The silence speaks, part 2

The flesh is fed, and I have located a more suitable resting place for it, inside and out of rain. Currently, it sits on the toilet in a small, out of the way park bathroom frequented only by the local homosexual men, and they do not come out during the day, for the most part. It will be undisturbed there until nightfall.

And of course, in this location, dealing with the aftereffects of a fine meal and much coffee will be simplicity itself.

Of course, it would be much simpler if I could simply rent a room and leave it there, but even signing up for welfare is surprisingly difficult for one such as me.

For one thing, I can’t read.

So this forces my flesh and I into a homeless existence. This suits my work, but I do often lament my inability to provide a more comfortable and secure existence for my fleshly encasement.

It makes me feel like a very poor parent. And I have dealt with enough of those to know just how bad that is.

Once my flesh was a lowest-level criminal named Frances “Franky” DeLaine. He was a man without direction or identity of his own. He clung to existence by being whatever someone wanted him to be, and thus got by as a flunky to various criminal organizations who passed him around like an unwanted orphan.

We met when my previous body, a rich man’s social secretary named Rose Berber, passed away. She was 68, and died of lung cancer. This left me homeless, as it were, and I don’t have very long to find a new body in that situation, and so it was pure coincidence that, after a heart attack due to poor diet and excessive drinking, Frankie was vacating his body two rooms away at the exact moment I needed a new host.

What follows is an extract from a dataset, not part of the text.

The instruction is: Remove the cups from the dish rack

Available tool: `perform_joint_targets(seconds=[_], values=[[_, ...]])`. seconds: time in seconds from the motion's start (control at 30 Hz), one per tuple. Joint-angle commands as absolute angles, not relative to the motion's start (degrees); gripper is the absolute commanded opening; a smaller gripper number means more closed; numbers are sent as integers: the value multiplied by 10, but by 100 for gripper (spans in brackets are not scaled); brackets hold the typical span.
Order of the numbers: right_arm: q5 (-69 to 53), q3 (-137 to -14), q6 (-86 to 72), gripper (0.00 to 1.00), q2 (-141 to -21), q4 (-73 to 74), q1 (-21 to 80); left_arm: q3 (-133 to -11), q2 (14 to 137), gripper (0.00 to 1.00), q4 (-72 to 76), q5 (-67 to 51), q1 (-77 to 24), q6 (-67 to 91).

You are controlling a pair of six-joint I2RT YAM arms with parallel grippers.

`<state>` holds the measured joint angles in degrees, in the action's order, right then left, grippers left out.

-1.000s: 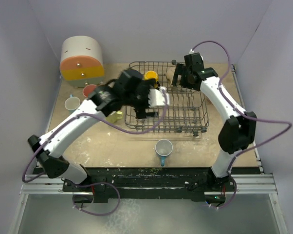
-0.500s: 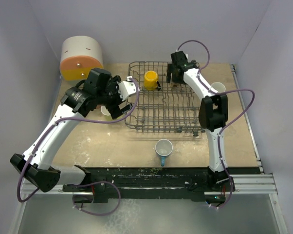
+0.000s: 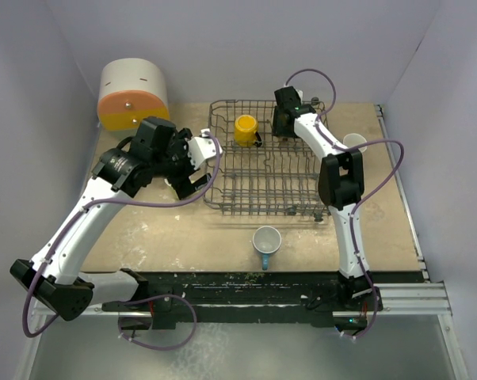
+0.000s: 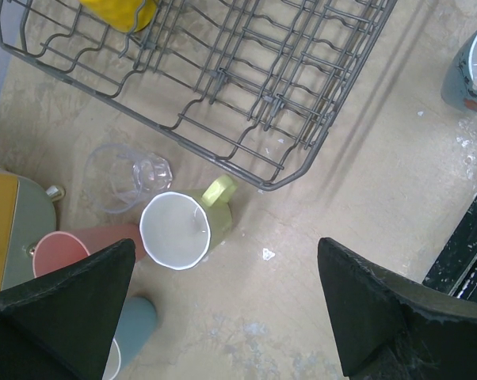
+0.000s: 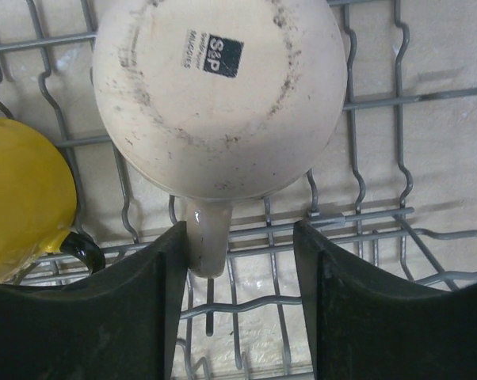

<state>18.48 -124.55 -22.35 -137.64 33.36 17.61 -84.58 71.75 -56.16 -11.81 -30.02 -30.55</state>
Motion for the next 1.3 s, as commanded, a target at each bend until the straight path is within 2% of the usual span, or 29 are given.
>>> perform_joint_targets(seconds=[0.0, 0.13, 0.57, 0.8, 0.9, 1.03, 1.27], values=[[203, -1278, -214, 53, -1373, 309, 178, -847, 699, 100, -552, -123, -297, -290], [204, -1270, -204, 40, -1373, 301, 183, -856, 696, 99, -559, -123, -297, -290], [189, -1256, -202, 37, -1385, 297, 184, -863, 685, 99, -567, -125, -297, -291], [183, -1272, -203, 19, -1393, 306, 187, -866, 677, 99, -571, -122, -297, -294], [180, -1270, -204, 21, -1393, 308, 188, -866, 675, 99, -571, -122, -297, -293], [176, -1258, -210, 35, -1400, 309, 188, -870, 673, 99, -573, -124, -297, -292], [177, -1245, -221, 35, -1407, 305, 189, -872, 670, 99, -575, -126, -297, -293]])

By the time I got into this new body, the lack of oxygen had destroyed much of what was left of Frankie. It took a great deal of my energies to keep him breathing long enough for the medical team to come stabilize him, and there was a time when I thought I would surely need another new host at any moment.

But we pulled through, Frankie and I, and I was able to speed his recovery by encouraging his cells to release their toxins, then scrubbing those toxins from his blood.

That kept me so busy that it took a month of hard labour before I suddenly realized that, for the first time, I had a body more or less to myself. All my previous hosts had been in firm control of the body, and I could only flit about them doing whatever good I could for whoever was around them. Now, I was in control, and I frankly had no idea what to do with myself.

So I concentrated on healing poor Frankie’s body and, occasionally, flitting about the hospital giving comfort and aid whenever I could. In doing so, I inadvertently gave that hospital a reputation as the place where medical miracles happen, and as a result, it attracted the kind of funding and talent that could turn that into a reality.

Thus, that little hospital, previously on the lowest rung of the hospital system, the places where they send the lowliest of people to be indifferently cared for by a constantly changing roster of inexperienced doctors and nurses, became the sprawl mega-hospital for one and all that it is today.

I love it when things work themselves out that way.

Eventually, of course, Frankie was discharged, and have a few hearty congratulatory slaps on the back for an extraordinary recovery, he was out on the street and I had decisions to make.

Thus I wandered into my current life. Luckily, none of Frankie’s former associates recognize the sober and healthy version of him, and I am able to look after what is left of him in total anonymity.

He is not entirely gone. I have some of his memories, some positive associations with various places and food and such, and a ghostly remnant of his personality who is quite content to sit on my shoulder and watch what I do without interference.

He likes me. And I like him. He was a gentle and decent soul in life, despite all that had befallen him, and what remains of him is as happy with my work as I am.

And for that, I feel truly blessed.

Today, I have opted for active patrol instead of my usual spider’s web scanning for trouble. The flesh needs the exercise and there is much to find that is wonderful and new when I have a mobile base of operations.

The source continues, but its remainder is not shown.